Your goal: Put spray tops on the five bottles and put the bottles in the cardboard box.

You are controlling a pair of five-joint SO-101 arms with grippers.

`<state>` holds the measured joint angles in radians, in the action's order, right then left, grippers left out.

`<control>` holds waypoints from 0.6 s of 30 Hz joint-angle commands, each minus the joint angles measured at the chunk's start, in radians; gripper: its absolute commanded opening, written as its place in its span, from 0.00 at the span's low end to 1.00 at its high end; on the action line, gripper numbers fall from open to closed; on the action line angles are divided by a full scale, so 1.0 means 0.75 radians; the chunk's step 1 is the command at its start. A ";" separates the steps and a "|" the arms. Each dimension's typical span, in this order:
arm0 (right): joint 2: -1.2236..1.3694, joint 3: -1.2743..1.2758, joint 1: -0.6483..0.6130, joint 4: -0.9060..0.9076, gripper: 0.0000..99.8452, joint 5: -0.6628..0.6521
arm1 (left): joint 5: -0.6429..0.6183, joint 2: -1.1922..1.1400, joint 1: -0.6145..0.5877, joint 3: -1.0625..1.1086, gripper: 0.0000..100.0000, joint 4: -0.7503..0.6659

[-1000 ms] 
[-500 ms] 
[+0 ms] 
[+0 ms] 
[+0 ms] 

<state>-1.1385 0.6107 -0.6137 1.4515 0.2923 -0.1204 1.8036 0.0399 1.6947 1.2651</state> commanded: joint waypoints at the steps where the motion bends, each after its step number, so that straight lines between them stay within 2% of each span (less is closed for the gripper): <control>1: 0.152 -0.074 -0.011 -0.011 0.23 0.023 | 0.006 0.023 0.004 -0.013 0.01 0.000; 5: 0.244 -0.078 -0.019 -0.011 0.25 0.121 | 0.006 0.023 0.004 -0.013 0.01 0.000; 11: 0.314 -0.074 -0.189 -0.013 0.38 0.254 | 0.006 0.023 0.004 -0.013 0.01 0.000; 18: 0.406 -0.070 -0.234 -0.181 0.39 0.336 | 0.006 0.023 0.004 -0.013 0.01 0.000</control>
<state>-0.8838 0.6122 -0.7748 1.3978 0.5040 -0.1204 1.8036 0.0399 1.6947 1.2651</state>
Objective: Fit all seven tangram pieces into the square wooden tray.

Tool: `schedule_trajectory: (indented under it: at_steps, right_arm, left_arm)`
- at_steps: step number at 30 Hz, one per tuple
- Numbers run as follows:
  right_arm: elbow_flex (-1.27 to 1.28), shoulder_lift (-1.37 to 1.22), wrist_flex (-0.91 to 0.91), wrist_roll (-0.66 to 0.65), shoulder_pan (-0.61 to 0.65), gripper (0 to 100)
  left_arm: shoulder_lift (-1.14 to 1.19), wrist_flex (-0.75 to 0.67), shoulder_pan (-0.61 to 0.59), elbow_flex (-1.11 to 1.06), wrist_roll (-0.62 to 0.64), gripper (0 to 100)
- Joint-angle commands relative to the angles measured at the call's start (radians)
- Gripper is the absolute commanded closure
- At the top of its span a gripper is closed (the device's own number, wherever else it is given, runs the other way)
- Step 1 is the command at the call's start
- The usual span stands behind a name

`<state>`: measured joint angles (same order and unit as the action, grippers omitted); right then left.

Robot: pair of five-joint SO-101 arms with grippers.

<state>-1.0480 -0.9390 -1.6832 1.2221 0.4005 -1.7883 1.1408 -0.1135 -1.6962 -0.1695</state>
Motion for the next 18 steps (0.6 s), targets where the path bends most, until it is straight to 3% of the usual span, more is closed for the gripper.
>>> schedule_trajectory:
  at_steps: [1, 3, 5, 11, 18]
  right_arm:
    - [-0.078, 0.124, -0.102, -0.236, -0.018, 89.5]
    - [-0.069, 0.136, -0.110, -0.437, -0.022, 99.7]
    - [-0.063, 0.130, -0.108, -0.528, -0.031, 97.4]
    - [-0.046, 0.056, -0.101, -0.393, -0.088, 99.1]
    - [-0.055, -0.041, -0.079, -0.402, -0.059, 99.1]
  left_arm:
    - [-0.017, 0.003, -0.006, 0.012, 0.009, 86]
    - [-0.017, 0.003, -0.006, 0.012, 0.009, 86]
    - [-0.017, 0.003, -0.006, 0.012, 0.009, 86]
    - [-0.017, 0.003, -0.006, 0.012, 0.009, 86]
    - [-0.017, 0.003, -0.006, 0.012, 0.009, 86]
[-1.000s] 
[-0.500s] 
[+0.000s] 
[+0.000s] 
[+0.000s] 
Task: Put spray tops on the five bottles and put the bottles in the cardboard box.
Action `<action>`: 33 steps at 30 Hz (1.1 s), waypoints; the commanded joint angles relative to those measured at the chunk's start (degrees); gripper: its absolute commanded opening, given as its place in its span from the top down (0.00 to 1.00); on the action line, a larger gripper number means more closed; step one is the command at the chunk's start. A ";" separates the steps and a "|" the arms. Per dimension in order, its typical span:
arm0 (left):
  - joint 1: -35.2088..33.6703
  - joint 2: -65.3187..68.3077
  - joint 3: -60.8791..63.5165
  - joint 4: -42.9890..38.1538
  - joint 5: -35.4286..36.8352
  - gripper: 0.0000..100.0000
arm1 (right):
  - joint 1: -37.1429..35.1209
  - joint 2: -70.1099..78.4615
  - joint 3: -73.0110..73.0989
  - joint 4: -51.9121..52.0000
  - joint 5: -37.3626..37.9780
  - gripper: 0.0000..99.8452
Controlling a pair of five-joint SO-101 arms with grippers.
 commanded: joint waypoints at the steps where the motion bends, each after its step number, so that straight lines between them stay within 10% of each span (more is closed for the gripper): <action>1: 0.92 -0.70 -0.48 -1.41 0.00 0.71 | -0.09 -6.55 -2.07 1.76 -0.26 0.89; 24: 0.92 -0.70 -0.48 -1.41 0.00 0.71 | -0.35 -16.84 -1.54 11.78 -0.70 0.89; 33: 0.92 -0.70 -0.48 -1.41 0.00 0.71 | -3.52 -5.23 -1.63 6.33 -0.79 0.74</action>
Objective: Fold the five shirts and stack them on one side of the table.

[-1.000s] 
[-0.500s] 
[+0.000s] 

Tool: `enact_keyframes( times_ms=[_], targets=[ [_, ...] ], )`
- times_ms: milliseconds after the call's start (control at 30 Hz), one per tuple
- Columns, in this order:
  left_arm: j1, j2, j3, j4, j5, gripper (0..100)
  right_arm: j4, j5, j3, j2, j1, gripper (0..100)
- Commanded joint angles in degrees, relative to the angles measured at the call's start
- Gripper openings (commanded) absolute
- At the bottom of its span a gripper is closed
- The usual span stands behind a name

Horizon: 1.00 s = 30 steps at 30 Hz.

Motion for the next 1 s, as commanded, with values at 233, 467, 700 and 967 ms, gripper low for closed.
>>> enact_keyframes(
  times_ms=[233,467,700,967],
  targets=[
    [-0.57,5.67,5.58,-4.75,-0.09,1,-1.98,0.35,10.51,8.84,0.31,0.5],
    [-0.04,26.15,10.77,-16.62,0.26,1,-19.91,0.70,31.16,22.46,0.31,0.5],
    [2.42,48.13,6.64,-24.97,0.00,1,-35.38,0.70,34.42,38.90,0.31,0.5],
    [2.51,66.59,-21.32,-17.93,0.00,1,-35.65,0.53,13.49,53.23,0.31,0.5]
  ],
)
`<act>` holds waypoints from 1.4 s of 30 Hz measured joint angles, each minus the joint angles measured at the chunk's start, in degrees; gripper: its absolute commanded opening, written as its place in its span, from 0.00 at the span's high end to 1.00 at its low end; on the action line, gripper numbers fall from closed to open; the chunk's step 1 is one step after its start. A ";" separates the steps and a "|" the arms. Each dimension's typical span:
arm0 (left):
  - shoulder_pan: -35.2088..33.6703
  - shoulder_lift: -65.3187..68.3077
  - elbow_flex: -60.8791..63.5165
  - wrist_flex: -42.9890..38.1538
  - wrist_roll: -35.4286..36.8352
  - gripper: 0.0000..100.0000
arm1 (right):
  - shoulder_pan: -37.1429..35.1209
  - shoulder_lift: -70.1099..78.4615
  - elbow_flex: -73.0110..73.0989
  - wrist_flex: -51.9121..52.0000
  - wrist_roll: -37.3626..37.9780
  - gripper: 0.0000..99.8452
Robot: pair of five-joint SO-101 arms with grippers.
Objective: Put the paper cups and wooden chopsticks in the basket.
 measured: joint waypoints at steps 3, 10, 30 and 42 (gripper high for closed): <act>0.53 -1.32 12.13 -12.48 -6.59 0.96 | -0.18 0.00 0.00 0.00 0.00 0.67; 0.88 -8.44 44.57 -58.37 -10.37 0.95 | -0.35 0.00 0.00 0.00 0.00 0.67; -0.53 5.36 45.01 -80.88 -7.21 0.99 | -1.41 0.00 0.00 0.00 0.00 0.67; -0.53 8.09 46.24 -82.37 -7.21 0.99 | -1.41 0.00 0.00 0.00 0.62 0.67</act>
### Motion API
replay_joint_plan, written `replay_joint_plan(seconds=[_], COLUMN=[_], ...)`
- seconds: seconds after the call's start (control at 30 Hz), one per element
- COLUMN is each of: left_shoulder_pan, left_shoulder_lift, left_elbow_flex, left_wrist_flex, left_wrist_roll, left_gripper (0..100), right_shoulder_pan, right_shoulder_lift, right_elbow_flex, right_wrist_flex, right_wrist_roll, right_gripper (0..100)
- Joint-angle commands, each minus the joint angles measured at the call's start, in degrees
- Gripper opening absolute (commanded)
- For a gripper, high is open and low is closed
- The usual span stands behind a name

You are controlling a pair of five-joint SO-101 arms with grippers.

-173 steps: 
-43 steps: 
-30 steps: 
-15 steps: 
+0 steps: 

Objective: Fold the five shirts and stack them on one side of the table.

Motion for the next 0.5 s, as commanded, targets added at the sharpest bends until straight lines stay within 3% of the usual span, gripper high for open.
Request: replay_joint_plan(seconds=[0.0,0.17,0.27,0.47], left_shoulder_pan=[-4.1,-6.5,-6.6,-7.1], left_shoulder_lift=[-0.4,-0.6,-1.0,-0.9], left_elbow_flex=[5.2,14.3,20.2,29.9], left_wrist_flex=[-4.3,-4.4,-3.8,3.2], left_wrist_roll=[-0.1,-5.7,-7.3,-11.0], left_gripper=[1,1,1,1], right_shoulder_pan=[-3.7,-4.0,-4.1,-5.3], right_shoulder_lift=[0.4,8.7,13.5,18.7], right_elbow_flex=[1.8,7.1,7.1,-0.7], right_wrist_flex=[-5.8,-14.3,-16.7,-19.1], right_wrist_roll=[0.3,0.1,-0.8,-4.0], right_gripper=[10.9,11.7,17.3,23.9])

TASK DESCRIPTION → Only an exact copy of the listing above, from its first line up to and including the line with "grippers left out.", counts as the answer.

OUTPUT OF THE EXERCISE →
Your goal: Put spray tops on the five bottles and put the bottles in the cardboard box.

You are controlling a pair of five-joint SO-101 arms with grippers.

`<state>` holds the measured joint angles in radians, in the action's order, right then left, grippers left out.

There is nothing more to add to this answer.